- [Task requirements]:
With the material below, print exactly the lines between the line holding "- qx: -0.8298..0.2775" and the line holding "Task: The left", inclusive. Add nothing else.

- [Supplied information]:

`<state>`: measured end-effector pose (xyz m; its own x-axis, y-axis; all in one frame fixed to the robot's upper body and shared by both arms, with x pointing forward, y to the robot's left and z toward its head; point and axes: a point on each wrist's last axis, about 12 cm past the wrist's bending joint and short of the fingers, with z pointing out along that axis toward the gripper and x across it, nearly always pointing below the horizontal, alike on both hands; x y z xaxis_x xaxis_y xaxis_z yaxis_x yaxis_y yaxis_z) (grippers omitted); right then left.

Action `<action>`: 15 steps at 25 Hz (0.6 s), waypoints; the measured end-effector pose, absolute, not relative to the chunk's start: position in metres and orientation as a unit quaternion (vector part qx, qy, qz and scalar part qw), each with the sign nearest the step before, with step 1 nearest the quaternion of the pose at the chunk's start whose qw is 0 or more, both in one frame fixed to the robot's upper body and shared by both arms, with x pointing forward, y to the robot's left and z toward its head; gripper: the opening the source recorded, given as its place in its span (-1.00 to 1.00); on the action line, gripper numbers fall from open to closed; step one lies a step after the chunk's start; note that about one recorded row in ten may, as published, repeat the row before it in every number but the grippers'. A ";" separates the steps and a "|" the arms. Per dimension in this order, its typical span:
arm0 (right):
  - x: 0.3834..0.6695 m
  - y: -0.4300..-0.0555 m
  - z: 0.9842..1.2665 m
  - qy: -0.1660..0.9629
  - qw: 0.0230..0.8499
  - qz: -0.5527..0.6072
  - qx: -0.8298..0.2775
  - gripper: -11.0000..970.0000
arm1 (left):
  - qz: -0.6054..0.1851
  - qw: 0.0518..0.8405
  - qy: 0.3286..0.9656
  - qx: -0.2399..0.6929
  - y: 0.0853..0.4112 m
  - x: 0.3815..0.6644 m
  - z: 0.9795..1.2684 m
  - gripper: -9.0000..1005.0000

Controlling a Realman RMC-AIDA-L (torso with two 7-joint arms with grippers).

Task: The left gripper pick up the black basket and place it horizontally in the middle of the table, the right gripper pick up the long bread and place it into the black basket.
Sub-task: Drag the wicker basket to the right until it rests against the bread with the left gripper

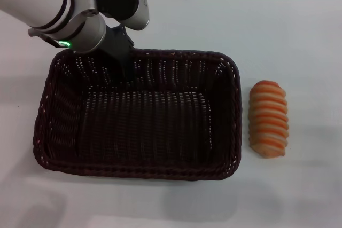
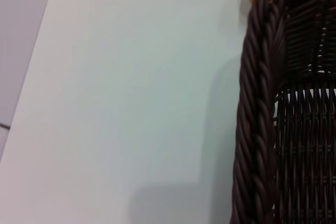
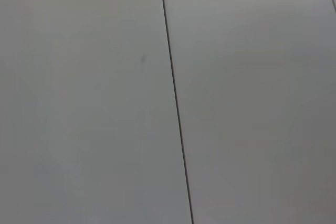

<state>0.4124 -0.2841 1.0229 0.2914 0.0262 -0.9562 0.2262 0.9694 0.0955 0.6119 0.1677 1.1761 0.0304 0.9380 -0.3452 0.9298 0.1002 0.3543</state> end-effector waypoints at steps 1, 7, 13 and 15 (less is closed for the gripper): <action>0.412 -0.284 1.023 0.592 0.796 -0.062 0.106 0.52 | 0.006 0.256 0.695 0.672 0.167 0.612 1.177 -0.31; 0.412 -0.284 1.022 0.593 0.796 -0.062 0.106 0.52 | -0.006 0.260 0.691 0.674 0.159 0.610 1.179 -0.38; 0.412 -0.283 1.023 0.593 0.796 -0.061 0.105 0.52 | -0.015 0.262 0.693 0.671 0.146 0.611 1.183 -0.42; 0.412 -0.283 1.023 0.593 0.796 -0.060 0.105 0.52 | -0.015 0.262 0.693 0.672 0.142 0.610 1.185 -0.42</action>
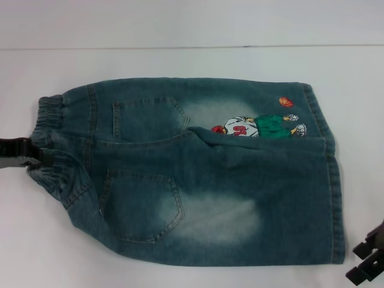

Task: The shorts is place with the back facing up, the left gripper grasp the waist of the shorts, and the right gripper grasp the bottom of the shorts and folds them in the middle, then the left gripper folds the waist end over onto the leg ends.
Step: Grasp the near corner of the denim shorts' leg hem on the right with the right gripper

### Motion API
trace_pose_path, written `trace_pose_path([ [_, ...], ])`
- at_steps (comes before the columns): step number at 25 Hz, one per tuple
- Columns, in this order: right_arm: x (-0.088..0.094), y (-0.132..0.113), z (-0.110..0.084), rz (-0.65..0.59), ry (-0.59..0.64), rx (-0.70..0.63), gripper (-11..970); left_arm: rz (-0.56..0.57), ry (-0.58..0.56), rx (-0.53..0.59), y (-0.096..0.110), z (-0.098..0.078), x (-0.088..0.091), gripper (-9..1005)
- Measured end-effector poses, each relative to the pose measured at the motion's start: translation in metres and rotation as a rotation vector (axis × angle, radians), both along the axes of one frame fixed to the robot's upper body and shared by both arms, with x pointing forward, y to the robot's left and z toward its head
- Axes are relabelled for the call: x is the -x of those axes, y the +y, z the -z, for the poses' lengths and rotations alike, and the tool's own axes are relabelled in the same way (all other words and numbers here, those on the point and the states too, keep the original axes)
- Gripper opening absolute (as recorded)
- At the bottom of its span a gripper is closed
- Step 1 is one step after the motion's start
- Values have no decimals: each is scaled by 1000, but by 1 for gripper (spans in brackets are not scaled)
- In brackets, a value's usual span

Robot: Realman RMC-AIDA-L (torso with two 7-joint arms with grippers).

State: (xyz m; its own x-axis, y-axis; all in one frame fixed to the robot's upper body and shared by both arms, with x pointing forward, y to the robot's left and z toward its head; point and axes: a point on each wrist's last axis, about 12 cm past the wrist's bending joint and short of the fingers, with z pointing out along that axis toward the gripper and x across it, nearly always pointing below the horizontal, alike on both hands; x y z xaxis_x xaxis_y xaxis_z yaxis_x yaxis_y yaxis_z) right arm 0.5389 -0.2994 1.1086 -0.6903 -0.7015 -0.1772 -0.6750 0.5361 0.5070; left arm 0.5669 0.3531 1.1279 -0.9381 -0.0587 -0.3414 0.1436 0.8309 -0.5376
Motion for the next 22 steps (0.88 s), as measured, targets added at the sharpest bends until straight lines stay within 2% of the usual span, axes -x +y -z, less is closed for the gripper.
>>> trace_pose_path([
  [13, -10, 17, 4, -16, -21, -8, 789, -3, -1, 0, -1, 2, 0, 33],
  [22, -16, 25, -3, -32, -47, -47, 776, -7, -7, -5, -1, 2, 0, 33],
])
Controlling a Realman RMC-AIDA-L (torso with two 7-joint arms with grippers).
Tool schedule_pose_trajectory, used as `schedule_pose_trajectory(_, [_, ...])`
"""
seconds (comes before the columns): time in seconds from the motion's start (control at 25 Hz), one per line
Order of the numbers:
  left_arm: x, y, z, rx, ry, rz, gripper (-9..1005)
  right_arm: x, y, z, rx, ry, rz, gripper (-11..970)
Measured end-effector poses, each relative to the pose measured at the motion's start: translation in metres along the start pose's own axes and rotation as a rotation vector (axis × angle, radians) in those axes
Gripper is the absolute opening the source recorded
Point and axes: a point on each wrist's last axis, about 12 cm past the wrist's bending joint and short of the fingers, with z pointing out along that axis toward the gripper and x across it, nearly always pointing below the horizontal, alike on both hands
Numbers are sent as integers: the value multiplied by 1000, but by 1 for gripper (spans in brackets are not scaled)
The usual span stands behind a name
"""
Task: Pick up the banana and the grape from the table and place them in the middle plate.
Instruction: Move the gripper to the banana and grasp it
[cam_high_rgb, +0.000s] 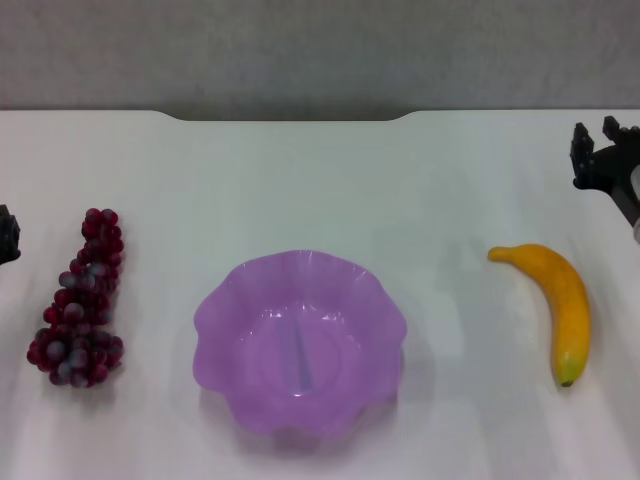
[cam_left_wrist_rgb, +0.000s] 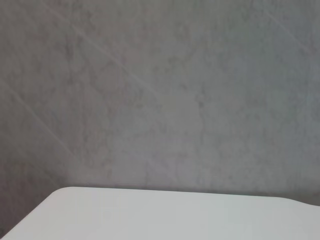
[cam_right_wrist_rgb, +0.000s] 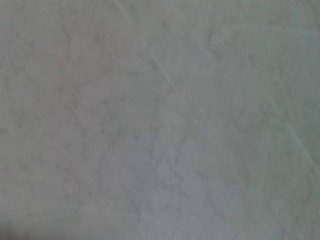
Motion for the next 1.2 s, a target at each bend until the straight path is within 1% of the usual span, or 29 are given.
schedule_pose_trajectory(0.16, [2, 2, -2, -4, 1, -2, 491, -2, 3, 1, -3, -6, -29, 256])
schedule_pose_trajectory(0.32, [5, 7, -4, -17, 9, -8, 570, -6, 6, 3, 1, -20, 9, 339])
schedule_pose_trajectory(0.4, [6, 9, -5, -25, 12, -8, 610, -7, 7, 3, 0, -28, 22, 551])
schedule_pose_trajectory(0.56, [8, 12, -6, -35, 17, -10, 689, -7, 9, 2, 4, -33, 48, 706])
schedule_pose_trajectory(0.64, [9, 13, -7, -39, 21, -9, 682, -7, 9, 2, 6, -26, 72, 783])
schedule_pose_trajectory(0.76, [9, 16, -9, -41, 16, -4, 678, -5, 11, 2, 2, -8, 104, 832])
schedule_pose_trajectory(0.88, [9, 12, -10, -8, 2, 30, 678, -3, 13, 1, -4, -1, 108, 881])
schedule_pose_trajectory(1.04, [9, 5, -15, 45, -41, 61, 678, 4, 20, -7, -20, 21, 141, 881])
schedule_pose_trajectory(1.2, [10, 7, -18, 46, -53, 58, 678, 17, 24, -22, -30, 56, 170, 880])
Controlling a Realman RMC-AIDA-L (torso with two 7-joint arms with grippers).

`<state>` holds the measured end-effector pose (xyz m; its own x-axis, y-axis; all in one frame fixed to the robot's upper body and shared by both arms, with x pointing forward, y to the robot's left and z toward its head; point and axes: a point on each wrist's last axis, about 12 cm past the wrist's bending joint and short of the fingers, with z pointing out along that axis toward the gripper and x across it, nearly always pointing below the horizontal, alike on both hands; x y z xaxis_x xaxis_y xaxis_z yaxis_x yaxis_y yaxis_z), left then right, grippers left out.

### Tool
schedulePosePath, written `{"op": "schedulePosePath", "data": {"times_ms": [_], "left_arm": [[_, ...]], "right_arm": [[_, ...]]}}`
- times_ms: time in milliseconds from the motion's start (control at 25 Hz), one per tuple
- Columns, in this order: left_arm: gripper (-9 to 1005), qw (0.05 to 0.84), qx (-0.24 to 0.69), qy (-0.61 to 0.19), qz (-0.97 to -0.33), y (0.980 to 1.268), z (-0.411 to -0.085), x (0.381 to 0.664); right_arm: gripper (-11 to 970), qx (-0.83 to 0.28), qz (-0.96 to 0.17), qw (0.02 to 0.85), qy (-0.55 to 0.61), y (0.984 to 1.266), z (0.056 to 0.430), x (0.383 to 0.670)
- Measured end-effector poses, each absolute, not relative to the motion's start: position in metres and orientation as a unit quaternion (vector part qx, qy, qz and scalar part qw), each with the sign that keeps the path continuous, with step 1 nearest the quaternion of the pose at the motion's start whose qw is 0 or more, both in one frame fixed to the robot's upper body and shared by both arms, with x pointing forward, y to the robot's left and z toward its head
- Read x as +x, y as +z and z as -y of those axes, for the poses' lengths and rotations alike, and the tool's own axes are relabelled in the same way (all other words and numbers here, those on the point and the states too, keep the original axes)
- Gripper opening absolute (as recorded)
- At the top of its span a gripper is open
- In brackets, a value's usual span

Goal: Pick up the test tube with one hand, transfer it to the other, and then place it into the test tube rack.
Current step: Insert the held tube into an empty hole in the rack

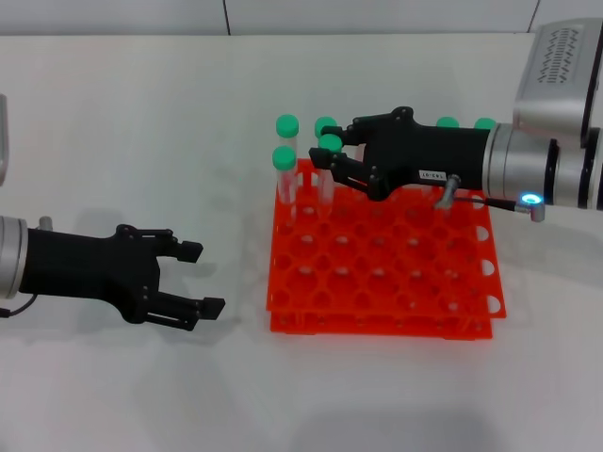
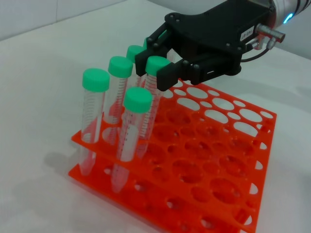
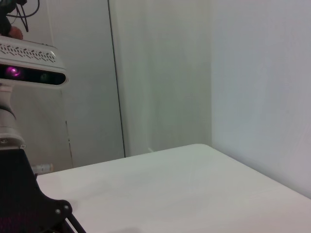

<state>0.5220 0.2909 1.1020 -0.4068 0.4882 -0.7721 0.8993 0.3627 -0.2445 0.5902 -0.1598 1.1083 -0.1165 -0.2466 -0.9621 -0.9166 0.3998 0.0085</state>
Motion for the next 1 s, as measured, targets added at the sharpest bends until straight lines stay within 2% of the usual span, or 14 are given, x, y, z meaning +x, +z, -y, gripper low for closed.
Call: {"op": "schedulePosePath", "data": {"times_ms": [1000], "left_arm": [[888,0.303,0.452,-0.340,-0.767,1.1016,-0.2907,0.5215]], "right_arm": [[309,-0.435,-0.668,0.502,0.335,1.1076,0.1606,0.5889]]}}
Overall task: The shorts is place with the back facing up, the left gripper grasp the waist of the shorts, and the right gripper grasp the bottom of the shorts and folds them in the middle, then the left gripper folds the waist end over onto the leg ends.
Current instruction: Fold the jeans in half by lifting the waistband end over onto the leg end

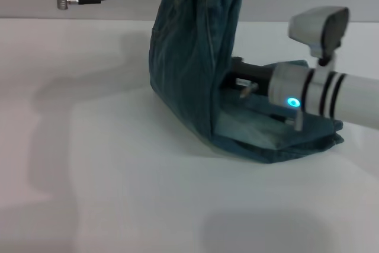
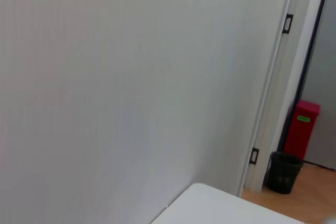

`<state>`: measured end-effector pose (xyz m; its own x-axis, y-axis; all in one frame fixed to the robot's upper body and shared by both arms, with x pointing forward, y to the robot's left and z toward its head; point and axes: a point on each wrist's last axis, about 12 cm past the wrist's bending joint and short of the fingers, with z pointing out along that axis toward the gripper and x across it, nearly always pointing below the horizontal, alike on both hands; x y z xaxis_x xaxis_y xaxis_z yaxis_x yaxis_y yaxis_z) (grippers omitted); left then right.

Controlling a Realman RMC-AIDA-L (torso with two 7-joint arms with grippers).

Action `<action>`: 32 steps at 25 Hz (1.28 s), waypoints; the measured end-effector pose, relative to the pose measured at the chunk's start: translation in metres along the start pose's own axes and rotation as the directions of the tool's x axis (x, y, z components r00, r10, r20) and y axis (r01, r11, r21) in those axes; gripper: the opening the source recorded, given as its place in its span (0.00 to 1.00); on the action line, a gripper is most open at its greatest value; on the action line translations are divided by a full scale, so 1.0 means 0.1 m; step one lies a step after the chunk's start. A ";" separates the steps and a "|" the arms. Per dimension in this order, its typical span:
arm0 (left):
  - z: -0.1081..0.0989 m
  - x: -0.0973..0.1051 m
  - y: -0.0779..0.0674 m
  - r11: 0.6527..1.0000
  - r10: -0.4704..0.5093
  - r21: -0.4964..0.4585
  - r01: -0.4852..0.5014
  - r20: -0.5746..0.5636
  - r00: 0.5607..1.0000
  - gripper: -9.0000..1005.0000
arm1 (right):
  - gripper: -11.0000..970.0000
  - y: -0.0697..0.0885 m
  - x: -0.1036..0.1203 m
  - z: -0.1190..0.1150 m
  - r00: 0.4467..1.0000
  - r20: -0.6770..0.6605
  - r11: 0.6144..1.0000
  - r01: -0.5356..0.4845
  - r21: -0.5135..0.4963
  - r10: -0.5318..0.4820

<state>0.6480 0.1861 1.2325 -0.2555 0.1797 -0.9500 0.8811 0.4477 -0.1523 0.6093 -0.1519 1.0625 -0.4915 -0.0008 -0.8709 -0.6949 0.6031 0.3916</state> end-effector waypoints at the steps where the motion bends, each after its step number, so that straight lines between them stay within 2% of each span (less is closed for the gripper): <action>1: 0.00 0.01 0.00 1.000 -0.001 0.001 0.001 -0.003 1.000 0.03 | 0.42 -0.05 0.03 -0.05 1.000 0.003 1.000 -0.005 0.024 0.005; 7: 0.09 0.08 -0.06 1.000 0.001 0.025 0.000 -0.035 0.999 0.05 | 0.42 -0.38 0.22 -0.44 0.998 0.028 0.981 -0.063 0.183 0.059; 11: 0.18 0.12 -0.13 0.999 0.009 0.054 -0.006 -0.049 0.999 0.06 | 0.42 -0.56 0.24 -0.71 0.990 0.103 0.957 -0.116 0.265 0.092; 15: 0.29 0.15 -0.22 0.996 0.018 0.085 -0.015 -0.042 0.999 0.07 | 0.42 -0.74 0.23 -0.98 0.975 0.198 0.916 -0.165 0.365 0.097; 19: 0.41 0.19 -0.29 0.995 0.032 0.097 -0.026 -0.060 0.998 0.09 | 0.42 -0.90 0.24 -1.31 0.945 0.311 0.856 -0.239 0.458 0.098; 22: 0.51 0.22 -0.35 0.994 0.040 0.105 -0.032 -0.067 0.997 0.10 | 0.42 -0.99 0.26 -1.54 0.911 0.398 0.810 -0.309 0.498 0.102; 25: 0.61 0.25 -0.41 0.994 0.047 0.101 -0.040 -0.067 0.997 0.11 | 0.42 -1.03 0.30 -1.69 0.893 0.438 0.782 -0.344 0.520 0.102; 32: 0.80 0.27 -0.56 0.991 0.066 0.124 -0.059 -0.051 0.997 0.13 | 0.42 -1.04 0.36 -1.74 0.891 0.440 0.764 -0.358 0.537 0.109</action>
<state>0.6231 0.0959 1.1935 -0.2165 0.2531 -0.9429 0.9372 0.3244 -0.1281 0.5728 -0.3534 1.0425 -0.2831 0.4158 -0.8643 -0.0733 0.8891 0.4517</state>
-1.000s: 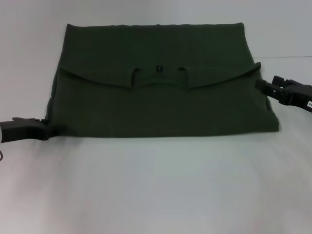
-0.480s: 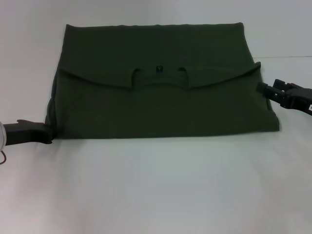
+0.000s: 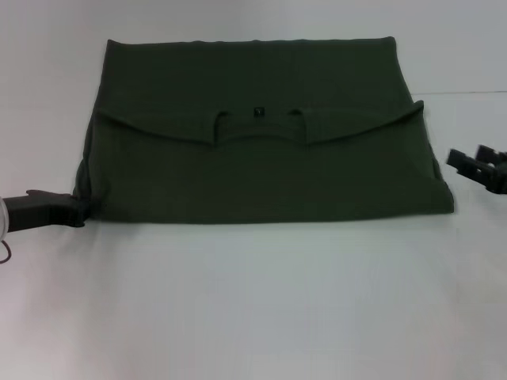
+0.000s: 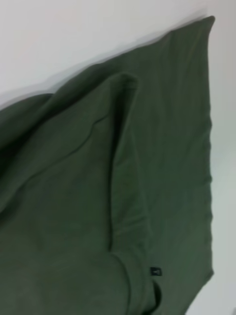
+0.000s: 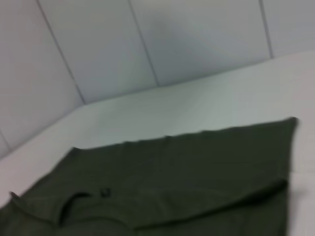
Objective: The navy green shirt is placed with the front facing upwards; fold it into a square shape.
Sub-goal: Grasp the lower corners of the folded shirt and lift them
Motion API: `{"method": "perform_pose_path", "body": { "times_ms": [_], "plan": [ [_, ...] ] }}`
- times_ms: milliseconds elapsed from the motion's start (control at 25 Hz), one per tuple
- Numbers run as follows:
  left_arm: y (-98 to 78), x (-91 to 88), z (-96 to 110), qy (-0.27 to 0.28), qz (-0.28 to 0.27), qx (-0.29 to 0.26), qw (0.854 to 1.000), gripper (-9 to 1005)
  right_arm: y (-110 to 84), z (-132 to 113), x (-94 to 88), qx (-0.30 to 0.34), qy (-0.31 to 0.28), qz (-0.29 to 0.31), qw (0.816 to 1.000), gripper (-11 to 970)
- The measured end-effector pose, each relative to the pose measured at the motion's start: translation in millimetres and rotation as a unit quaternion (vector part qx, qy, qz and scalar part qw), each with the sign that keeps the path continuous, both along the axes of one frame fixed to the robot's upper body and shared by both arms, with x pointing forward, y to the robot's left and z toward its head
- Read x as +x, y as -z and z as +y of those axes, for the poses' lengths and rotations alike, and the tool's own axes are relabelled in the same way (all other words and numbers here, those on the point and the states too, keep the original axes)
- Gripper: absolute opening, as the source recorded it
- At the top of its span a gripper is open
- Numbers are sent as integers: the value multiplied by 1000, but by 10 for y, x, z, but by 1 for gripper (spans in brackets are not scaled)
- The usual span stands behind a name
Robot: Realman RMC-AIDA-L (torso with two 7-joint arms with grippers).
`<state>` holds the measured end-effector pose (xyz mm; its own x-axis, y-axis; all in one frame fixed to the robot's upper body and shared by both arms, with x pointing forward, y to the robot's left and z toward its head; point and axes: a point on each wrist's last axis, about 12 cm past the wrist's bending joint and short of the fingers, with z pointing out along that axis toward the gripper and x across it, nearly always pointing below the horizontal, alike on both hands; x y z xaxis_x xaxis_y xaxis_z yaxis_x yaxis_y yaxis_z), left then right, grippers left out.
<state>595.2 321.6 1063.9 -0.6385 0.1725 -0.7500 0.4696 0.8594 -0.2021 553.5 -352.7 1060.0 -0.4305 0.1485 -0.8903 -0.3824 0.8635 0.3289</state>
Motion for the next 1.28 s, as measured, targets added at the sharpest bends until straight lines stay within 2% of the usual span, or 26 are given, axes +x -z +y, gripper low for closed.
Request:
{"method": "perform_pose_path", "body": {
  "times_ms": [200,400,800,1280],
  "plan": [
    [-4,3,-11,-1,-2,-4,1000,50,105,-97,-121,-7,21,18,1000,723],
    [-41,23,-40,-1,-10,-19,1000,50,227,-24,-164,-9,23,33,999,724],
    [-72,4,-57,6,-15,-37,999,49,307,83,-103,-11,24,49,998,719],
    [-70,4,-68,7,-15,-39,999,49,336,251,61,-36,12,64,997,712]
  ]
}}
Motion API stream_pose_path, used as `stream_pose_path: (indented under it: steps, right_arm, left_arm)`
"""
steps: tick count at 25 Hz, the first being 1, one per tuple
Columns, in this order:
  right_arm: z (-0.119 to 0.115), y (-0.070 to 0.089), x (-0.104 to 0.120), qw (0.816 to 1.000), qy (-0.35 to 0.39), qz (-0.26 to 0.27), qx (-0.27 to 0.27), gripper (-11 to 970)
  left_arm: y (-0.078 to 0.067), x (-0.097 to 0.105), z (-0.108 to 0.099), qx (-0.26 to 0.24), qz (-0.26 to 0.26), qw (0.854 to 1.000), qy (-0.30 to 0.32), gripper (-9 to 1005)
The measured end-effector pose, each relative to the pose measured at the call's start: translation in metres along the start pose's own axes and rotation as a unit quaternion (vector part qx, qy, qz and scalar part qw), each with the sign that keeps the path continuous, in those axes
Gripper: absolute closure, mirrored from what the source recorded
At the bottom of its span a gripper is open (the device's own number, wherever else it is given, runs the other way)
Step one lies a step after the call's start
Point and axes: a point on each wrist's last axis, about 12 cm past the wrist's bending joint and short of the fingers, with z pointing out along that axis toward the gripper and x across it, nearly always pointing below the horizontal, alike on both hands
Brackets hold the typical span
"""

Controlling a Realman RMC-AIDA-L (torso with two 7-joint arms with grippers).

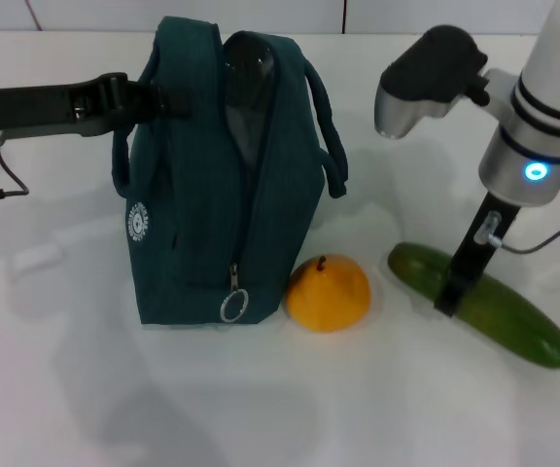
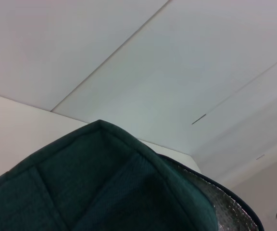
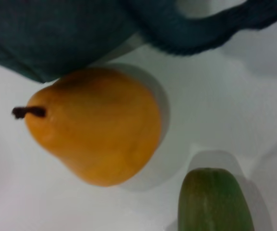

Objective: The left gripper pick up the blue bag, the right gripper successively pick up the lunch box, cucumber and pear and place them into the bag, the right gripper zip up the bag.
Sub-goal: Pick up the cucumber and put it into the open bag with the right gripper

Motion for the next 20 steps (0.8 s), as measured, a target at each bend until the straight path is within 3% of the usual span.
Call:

- [Answer for this exercise]:
  - qx: -0.8298..0.2775
  - gripper: -11.0000..970.0000
arm1 (left):
  - qz: -0.6054..0.1851
  - qw: 0.0518..0.8405
  - qy: 0.3286..0.9656
  - qx: -0.2399..0.6929
  - y: 0.0853..0.4112 m
  - x: 0.3815..0.6644 m
  - z: 0.9795..1.2684 m
  - gripper: -9.0000..1005.0000

Controlling a Realman RMC-AIDA-L (torso with two 7-joint arms with grippers).

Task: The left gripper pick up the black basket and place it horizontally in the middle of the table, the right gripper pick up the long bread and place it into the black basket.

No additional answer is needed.